22/01/13

Economia ed Energia per il rilancio del Mediterraneo

Nel corso dell’ultimo biennio, il bacino del Mediterraneo è stato attraversato da importanti mutamenti politici ed economico-finanziari che hanno conferito ad alcuni Paesi della sponda Sud nuovi e imprevedibili assetti. La cosiddetta “Primavera Araba” ha dato avvio a un processo più o meno rapido del quadro politico istituzionale dell’intera area, avviando una svolta epocale. Pur nel permanere di elementi di incertezza dati dall’instabilità politica, dalla presenza di rischi sociali legati all’elevato tasso di disoccupazione e dalle problematiche legate alla sicurezza marittima, ai rischi ambientali e ai traffici illeciti, esistono fattori indubbiamente positivi.
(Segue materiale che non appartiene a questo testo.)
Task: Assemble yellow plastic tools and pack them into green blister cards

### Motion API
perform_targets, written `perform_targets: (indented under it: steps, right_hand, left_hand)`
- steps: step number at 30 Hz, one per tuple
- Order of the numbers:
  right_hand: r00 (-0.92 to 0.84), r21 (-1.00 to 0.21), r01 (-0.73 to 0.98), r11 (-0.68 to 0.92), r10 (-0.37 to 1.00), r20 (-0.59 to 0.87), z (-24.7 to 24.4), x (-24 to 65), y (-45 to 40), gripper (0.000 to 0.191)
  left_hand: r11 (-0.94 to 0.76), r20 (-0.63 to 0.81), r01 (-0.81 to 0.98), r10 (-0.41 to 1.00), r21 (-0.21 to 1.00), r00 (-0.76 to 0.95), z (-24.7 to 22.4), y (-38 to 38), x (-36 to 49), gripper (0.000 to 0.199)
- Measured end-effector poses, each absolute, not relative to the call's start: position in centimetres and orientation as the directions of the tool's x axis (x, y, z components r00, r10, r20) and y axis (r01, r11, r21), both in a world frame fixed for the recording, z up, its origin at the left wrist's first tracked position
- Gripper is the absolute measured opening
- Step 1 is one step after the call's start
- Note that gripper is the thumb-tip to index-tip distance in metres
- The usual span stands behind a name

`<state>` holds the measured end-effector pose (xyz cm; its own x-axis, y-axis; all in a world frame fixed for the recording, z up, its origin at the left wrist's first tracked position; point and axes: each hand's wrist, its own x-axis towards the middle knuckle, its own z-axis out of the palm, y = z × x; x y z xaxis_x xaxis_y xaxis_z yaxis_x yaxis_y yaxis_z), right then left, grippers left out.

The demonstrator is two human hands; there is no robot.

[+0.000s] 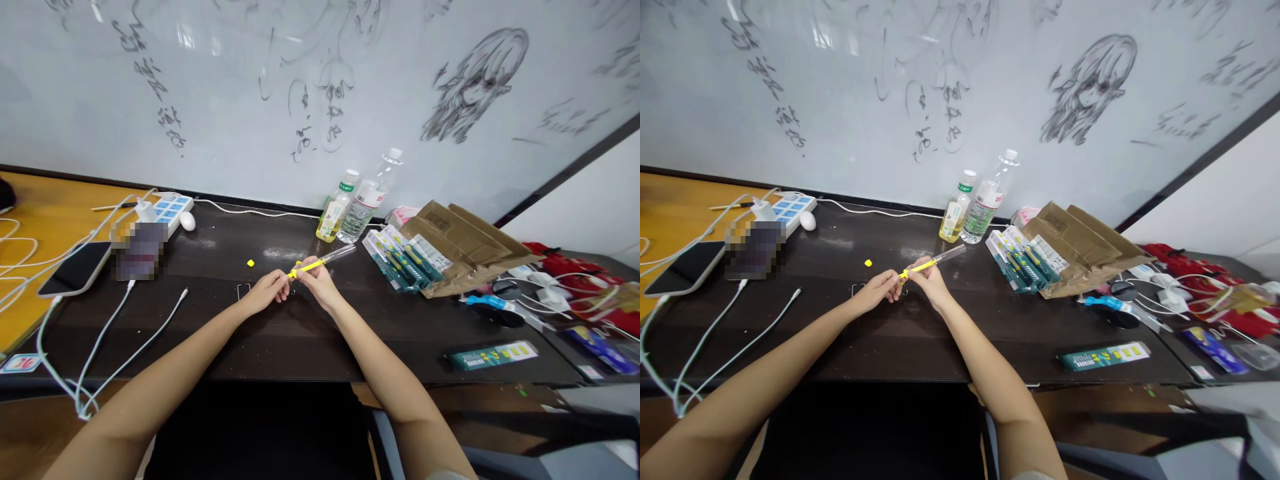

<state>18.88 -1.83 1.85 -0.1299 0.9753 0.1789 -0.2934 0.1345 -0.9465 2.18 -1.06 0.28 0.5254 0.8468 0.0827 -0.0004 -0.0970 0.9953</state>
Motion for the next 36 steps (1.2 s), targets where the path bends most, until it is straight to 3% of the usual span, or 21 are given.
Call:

I Paesi delle sponde Sud e Est del Mediterraneo hanno mantenuto, una condizione di crescita economica positiva che dovrebbe continuare anche sulla base delle previsioni 2013.
Rappresentando un mercato di più di 600 milioni di potenziali consumatori, i Paesi del Nord Africa e del Medio Oriente rimangono un target strategico per le attività di import-export e di investimento dell’Unione Europea. Lo testimoniano i dati: nel 2011, ad esempio, l’interscambio tra le due macro-regioni ha subito un aumento del 12%, attestandosi su un valore di oltre 320 miliardi di euro.
Per gli Stati della riva Nord, quindi, le trasformazioni in corso potrebbero rappresentare nuove opportunità per una maggiore integrazione. Per decenni i rapporti tra i Paesi e le comunità del Mediterraneo sono stati rivolti quasi unicamente allo sviluppo di forti interconnessioni economiche ed energetiche tralasciando, invece, la possibilità di creare uno spazio unico comune di sicurezza e di stabilità politica. Proprio l’assenza di una lungimirante politica comunitaria globale volta a rispondere alle crescenti sfide e alle esigenze dei Paesi della sponda Sud e Orientale ha rallentato notevolmente il processo di integrazione regionale favorendo l’avanzare di vecchi e nuovi attori interni ed esterni alla regione, come Russia, India, Cina e Paesi del Golfo, sempre più interessati ad assumere una leadership forte in un’area dalle potenzialità enormi. L’Europa non può perdere questa partita.